_WHAT IS REQUIRED:_ Pictures aside, return every line below exactly as written.

----

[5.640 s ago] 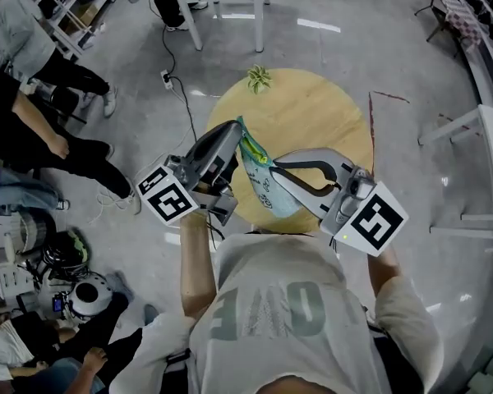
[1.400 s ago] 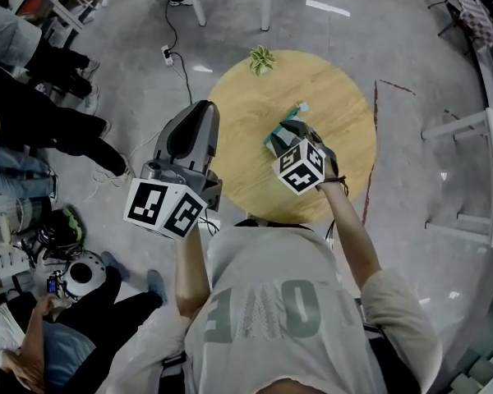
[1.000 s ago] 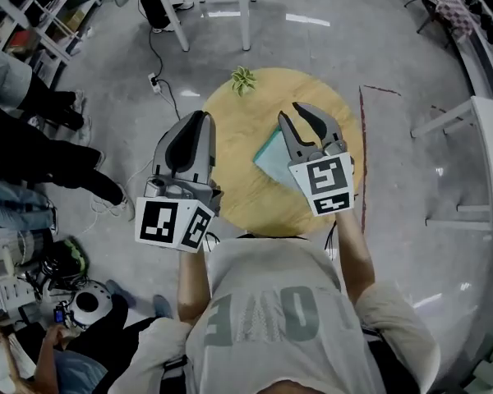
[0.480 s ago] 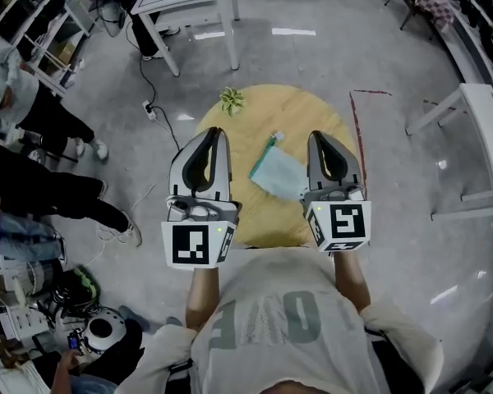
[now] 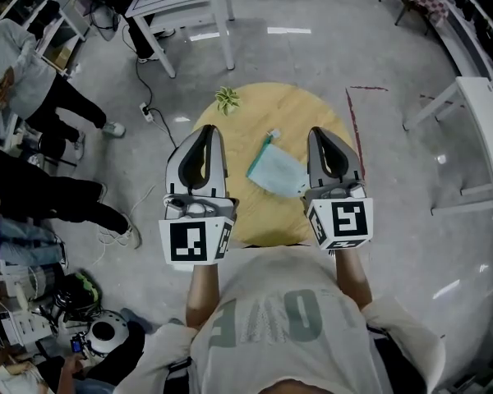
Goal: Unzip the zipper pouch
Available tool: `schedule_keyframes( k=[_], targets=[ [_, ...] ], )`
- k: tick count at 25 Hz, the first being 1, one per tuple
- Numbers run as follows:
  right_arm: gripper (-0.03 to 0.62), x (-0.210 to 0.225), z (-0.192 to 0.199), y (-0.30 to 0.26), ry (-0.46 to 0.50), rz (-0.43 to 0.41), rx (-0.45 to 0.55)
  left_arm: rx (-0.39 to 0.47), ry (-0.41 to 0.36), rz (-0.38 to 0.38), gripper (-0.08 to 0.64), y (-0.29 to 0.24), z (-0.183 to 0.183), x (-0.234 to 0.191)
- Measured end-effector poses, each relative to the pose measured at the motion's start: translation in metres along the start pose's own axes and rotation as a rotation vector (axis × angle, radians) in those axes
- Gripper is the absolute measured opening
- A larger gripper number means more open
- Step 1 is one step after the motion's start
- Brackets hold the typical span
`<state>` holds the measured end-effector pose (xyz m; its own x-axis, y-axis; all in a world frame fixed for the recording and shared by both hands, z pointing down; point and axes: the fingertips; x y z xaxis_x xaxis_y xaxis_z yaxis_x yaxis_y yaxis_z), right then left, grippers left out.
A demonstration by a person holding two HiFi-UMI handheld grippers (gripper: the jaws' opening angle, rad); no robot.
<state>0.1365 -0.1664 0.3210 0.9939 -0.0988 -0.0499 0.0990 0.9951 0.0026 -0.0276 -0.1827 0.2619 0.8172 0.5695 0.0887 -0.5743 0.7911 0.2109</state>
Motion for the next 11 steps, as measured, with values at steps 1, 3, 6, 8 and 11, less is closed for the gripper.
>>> schedule_keyframes(
  k=[1, 3, 6, 8, 11],
  targets=[
    [0.029, 0.0004, -0.0001, 0.0005, 0.001, 0.001, -0.001, 0.0, 0.001, 0.001, 0.029, -0.0002, 0.0, 0.0003],
    [0.029, 0.001, 0.0007, 0.0012, 0.002, 0.002, -0.003, -0.002, 0.005, 0.001, 0.029, -0.0004, 0.0005, 0.0005],
    [0.029, 0.002, 0.0028, 0.0022, 0.0, 0.004, -0.005, -0.004, 0.007, 0.0, 0.029, 0.0002, 0.0024, 0.0004],
    [0.029, 0.003, 0.0038, 0.0018, -0.003, 0.006, -0.007, -0.007, 0.008, -0.001, 0.029, 0.0004, 0.004, -0.0004],
    [0.029, 0.0044, 0.0049, 0.0008, -0.005, 0.009, -0.012, -0.012, 0.012, -0.004, 0.029, 0.0006, 0.0064, -0.0024]
  ],
)
Point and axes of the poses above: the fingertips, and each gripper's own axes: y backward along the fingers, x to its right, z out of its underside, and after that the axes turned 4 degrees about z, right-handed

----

_RESULT OF THIS EXERCISE:_
[5.640 s ago] 
[1.400 s ago] 
[1.000 s ago] 
[0.480 s ago] 
[now] 
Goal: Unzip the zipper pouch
Available tool: `schedule_keyframes( k=[_], targets=[ [_, ...] ], )`
- k: tick count at 25 Hz, the first being 1, one per tuple
- Numbers run as follows:
  right_arm: gripper (-0.03 to 0.62), x (-0.210 to 0.225), z (-0.192 to 0.199), y (-0.30 to 0.26), ry (-0.46 to 0.50), rz (-0.43 to 0.41), rx (-0.45 to 0.55)
  left_arm: rx (-0.39 to 0.47), ry (-0.41 to 0.36), rz (-0.38 to 0.38), gripper (-0.08 to 0.64), y (-0.29 to 0.24), z (-0.183 to 0.183), x (-0.234 to 0.191)
- Measured end-effector poses, each relative to the pose measured at the motion's start: translation in metres along the start pose's own axes and rotation as a rotation vector (axis × angle, radians) in those axes
- Gripper is the absolute measured opening
- A larger gripper number means more open
- Step 1 is one step after the motion's start
- Brackets hold the typical span
`<state>` holds the measured end-effector pose (xyz m; its own x-axis, y-axis; all in a world frame fixed for the recording and shared by both hands, z pointing down; point and axes: the fingertips; x y z xaxis_x xaxis_y xaxis_z yaxis_x yaxis_y yaxis_z), right then left, grippers left out.
A demonstration by a person holding two HiFi-UMI handheld grippers (gripper: the jaws' opening angle, rad); no robot.
<state>0.1365 -0.1664 0.3210 0.9939 -0.0988 -0.0499 0.0990 0.9951 0.0026 -0.0276 -0.1827 0.2619 0.8172 0.5695 0.0887 -0.5743 0.7911 0.2109</state>
Motion for the next 11 steps, as measured, with values at steps 1, 3, 6, 8 and 11, less is closed for the gripper.
>>> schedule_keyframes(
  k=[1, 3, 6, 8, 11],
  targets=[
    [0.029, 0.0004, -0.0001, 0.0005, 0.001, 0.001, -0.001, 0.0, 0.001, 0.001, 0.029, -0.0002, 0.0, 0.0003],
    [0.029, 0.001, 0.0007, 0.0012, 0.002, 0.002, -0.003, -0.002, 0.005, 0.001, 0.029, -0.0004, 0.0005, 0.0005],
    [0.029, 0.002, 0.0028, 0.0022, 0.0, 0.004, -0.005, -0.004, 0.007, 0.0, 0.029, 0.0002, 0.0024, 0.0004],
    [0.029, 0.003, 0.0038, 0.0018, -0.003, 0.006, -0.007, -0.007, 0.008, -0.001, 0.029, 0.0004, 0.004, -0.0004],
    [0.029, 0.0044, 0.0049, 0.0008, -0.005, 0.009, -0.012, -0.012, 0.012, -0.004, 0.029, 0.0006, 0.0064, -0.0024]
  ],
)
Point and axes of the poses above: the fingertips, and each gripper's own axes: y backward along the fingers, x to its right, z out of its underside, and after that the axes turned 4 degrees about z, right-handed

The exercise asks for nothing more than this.